Source data:
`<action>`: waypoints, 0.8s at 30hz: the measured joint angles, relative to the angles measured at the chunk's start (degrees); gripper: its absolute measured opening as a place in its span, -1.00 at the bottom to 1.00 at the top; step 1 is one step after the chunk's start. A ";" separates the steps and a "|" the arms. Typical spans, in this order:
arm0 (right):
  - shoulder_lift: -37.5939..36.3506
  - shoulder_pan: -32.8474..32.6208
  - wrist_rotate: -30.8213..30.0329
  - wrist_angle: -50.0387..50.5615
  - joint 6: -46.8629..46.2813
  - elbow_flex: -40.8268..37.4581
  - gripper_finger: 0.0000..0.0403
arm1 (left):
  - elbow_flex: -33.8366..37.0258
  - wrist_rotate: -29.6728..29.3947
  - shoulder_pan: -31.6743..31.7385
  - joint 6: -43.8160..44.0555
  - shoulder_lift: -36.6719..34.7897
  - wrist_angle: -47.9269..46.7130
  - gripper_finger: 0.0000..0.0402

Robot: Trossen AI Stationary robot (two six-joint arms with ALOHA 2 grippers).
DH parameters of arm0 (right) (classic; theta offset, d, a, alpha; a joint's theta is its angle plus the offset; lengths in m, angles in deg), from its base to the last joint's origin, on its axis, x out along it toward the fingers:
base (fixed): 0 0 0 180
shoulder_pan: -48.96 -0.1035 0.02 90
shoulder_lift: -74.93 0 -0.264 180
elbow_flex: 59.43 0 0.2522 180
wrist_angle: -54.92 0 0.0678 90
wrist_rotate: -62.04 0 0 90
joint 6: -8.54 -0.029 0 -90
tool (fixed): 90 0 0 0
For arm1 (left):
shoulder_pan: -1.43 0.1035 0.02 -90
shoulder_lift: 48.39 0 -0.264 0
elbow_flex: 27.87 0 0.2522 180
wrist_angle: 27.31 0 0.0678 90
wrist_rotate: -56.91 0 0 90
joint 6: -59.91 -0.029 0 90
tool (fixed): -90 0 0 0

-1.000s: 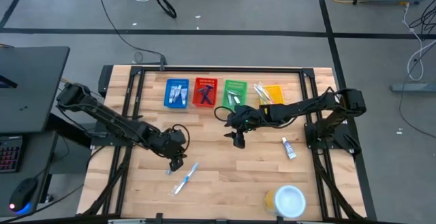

> [PROBLEM TO WORK ON] For the string "fixed", filter the data and copy out each line where it occurs.

> [PROBLEM SOLUTION]
base (fixed): 0 0 0 180
tool (fixed): 90 0 0 0
tool (fixed): -90 0 0 0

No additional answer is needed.